Simultaneous analysis of 23 priority volatile compounds in water by solid-phase microextraction-gas chromatography-mass spectrometry and estimation of the method's uncertainty

摘要

Most water contaminations with volatile organic compounds (VOCs) are traceable to leaking underground fuel reservoirs, solvent storage vessels, agricultural practices, industrial residues, and deficient wastewater treatment and disposal. In order to perform effective monitoring of such organic micropollutants in a straightforward manner, a multiresidue method for the determination of 23 VOCs (trihalomethanes (THMs), BTEX and chlorinated solvents) in water has been developed using solid-phase microextraction (SPME) and capillary gas chromatography-mass spectrometry (GC-MS). This group includes also methyl-tert-butyl ether, epichlorhydrine, and vinyl chloride which present additional analytical difficulties. Three different fibres were assayed: 7-μm polydimethylsiloxane (PDMS), 100-μm PDMS, and 75-μm Carboxen-PDMS, and the extraction conditions were optimized. The best results for the majority of the analytes and mainly for those with the lowest signals were obtained using the Carboxen-PDMS fibre after 15 min of extraction in the headspace mode at a room temperature of 20 ± 2℃. The analytical sensitivity, linearity, precision, accuracy, and uncertainties have been studied for method validation in agreement with the international standard ISO/1EC 17025:2005. The limits of detection achieved with the proposed method (0.06-0.17 μg L~(-1)) are adequate to determine the VOCs at the restrictive levels established by the European legislation.

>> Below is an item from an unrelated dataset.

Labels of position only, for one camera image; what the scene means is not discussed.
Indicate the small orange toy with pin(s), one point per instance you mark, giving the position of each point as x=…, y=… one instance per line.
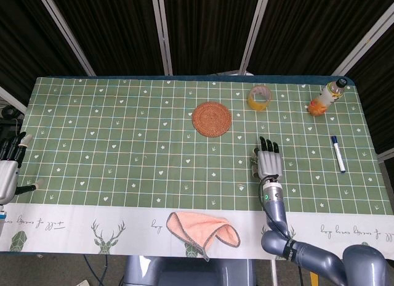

This was a decisive achievement to enable the analysis of all VOCs listed under the drinking-water directive in a single assay. The method exhibits performance capabilities suitable for routine analysis of VOCs in drinking-water by quality-control laboratories as enforced by EU Directives. The method is currently being used for this purpose, and participation in proficiency tests was assessed, with encouraging results.